La derecha y la izquierda miden fuerzas para ver quién llena más las calles. En febrero de 2023, el presidente Gustavo Petro convocó marchas y logró movilizar cerca de 28.000 simpatizantes para defender sus reformas sociales; al día siguiente, la oposición respondió con aproximadamente 47.000 personas en las calles. En septiembre de 2024, los papeles se invirtieron: los sectores opositores no lograron la convocatoria masiva que pretendían, y el presidente se jactó de su fracaso.
Hoy, es el Gobierno quien aparentemente pierde las calles. Aunque el presidente diga que no convocó las últimas movilizaciones, las evidencias son contundentes. En síntesis, ambos bandos han probado las mieles y las amarguras de la movilización, teniendo como trofeo el número de cabezas en manifestaciones, como si fuera un marcador de legitimidad y narrativa. Cada lado interpreta el significado de la calle a su conveniencia, profundizando así la polarización política que vive Colombia.
El discurso gubernamental enmarca la contienda como ciudadanía vs. instituciones: un Congreso “oligárquico” que sabotea las reformas del cambio, y las marchas como expresión de la democracia directa. Desde la oposición, la narrativa es otra: el Gobierno utiliza las calles para sus propios intereses populistas, llegando incluso a convertirse en una demagogia peligrosa. Ambas partes se acusan de subvertir la democracia, y ninguna cede en esta creciente polarización.
Varios legisladores y analistas coinciden en un punto: “los colombianos están demandando soluciones concretas a sus problemas, y no más movilizaciones”. Porque quienes están perdiendo son los ciudadanos de a pie, esa gran mayoría que no milita fervorosamente ni en la derecha ni en la izquierda, y que enfrenta a diario problemas muy reales.
Para ellos, esta competencia por demostrar quién llena más la calle resulta, en el mejor de los casos, irrelevante, y en el peor, perjudicial. Cada marcha, cada paro, implica un costo social y económico que recae sobre quienes quizá ni siquiera se sienten representados, por quienes agitan las consignas. Las reacciones ciudadanas en redes sociales y medios reflejan cansancio y frustración. Los desafíos requieren trabajo serio, negociación y visión de Estado, pero los líderes parecen estar enfrascados en “marchas y contramarchas”, como si los problemas estructurales del país –empleo, costo de vida, salud, seguridad, educación, ECOPETROL– se solucionarán con el conteo de asistentes a un plantón.

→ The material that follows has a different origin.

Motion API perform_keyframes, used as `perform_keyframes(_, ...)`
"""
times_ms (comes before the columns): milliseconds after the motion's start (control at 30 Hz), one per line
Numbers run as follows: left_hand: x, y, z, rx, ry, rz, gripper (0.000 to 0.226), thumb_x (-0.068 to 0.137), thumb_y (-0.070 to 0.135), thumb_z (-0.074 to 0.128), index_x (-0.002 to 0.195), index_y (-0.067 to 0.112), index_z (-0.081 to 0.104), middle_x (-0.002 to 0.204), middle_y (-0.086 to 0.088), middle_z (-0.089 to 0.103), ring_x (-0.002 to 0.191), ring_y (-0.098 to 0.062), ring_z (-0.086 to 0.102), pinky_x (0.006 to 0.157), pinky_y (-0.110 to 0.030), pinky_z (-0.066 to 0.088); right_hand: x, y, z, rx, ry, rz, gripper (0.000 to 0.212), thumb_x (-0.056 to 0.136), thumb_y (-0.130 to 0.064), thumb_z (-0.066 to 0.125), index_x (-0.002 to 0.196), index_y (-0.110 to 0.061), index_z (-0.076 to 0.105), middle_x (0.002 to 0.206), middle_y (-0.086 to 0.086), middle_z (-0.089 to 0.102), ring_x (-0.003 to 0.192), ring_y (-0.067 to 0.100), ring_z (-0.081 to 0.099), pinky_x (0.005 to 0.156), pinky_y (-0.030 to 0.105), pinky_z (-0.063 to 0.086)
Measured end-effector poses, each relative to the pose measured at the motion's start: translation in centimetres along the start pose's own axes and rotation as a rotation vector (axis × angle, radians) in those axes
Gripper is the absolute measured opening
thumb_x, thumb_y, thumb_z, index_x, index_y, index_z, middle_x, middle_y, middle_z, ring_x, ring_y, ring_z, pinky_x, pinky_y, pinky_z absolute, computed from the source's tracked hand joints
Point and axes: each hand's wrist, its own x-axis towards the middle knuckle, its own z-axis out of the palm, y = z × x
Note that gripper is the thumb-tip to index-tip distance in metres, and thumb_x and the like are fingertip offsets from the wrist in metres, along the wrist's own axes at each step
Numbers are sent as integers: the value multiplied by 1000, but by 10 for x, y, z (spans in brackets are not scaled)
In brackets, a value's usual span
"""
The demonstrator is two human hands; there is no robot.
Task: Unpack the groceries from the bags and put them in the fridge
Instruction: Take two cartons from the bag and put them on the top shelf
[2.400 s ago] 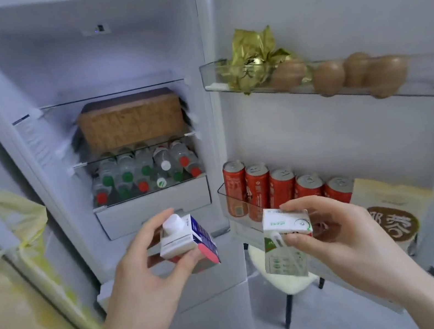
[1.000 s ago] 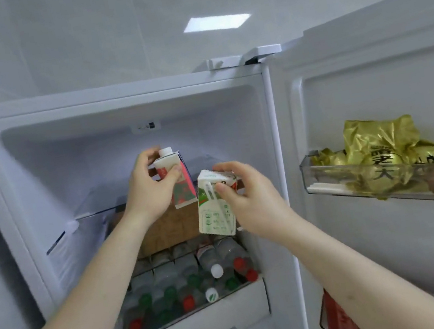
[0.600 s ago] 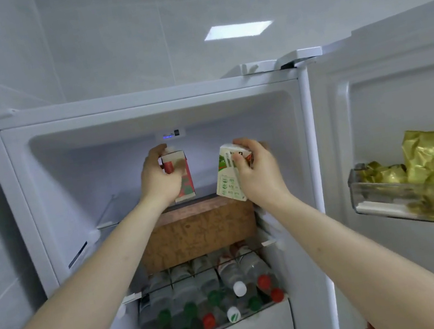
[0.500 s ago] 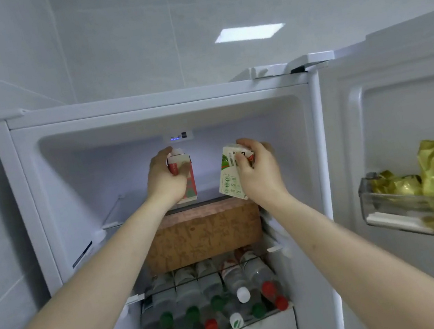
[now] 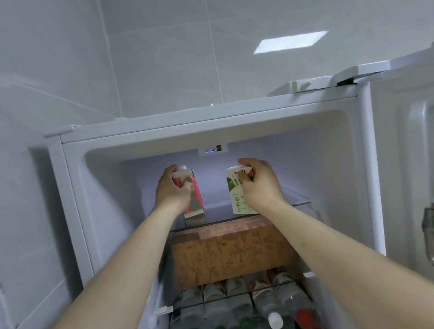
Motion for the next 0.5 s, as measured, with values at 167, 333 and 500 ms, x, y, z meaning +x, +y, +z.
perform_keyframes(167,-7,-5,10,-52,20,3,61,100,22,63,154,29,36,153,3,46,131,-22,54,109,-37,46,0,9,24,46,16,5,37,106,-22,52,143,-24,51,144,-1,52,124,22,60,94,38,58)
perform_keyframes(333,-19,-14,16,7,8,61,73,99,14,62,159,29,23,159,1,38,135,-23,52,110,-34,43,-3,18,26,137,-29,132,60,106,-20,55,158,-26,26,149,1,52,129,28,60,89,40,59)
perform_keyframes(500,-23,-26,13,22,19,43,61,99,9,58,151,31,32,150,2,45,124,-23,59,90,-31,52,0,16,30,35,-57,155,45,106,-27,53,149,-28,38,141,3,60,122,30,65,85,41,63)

El ciudadano común muchas veces no entiende del todo las disputas abstractas sobre consulta popular, reformas o quórums legislativos, pero sí entiende el sufrimiento de sus consecuencias, que vive en carne propia.
Esta columna no busca repartir culpas, sino hacer un llamado a la autocrítica en todos los sectores. Es evidente que ni el Gobierno ni la oposición están exentos de responsabilidad en esta dinámica polarizante. El Gobierno de Petro debería preguntarse si el cambio prometido no ha cuajado, y entender que no será una manifestación la que lo implemente, sino el trabajo técnico, los acuerdos políticos y la buena gestión. Por su parte, la oposición debería reflexionar sobre su papel: celebrar el “fracaso” de las marchas del rival puede dar rédito momentáneo en el juego mediático, pero ¿qué le ofrece eso a Colombia en el largo plazo? La oposición haría bien en canalizar el descontento ciudadano hacia propuestas constructivas, demostrando que puede ser alternativa de poder con soluciones.
En últimas, Colombia necesita menos espectáculos callejeros y más resultados concretos. La movilización social, cuando representa genuinamente las voces del pueblo, ha logrado transformaciones importantes. Pero cuando se vuelve instrumento de vanidad política –una competición para ver quién llena más la plaza–, pierde su esencia y desgasta la democracia.
Urge bajar la temperatura de la confrontación. Hasta ahora, los verdaderos derrotados son los ciudadanos de a pie, que no ven mejoras en su cotidianidad sin importar quién gane la convocatoria del día. Al final de cuentas, las calles no son ni de Petro, ni del Gobierno, ni de la oposición… son del pueblo.